University administrators are always quick to point out the positive side — that 70 percent of incoming freshmen wanted to live on campus, an indication of a growing desire for students to be involved with the campus. However, in its efforts to encourage more students to live in the residential halls and apartments, the University must make realistic adjustments in promising students housing. The University should either guarantee housing on a first-come, first-served basis, or help students immediately find non-University housing at the same price and with meal plans.
Last year the Board of Regents approved $50 million for the University to spend on student housing. The University quickly jumped on the opportunity, and two new housing complexes were built before fall 1996. But it wasn’t realistic to assume that Argyle House, a University-operated building which houses 170 students, and Roy Wilkins Hall, which houses 126 students, would still allow administrators to guarantee housing to all on-time applicants. The University 2000 plan, with its goals to foster an academic community among undergraduates, hints at more student housing. If U2000’s language (the meaning of which is debatable) is intended to encourage all freshmen to live on campus, then the University needs to rethink its housing options.
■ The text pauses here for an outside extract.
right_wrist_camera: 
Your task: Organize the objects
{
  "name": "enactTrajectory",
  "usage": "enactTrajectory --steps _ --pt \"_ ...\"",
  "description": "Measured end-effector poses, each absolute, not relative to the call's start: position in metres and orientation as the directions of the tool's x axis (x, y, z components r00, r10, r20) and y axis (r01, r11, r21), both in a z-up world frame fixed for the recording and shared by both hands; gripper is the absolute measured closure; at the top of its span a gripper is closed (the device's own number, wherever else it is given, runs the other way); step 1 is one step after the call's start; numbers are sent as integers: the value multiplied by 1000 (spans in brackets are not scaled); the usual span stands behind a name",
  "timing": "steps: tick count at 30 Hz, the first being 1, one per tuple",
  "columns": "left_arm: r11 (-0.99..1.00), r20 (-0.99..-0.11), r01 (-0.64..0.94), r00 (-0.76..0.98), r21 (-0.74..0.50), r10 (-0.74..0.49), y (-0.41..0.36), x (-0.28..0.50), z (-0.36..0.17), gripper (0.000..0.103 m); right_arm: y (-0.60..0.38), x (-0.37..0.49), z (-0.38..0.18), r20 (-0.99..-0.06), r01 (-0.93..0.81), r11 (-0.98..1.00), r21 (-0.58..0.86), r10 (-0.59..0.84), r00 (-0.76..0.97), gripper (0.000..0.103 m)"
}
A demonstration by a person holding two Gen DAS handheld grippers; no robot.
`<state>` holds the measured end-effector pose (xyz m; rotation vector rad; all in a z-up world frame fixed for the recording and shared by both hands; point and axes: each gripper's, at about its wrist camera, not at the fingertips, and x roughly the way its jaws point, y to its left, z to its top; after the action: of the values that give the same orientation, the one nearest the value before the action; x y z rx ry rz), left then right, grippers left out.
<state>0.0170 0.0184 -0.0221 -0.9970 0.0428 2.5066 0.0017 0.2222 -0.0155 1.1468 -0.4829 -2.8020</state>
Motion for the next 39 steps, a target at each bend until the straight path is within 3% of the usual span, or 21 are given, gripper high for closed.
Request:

Since the beginning of fall quarter, only about one-third of students housed in study lounges have been assigned rooms. The rest still wait while the University continues to charge them a four-person-per-room rate. Also, those students who do have rooms are deprived of using their dorms’ study lounges.Freshmen form many lasting impressions of the U in their first weeks here, and sharing a tiny lounge with three others can’t make a good one. It’s unacceptable to enter a tenant-like contract with the University, in which students expect to receive a room, closet space, a desk and other essentials, and be made to wait for weeks in a study lounge. This situation would be unheard of in a private housing contract, and it shouldn’t be tolerated here. The students still in temporary housing will likely find rooms before the end of the quarter, but the University should restructure its housing guarantee system before hundreds of next year’s students are left roomless too.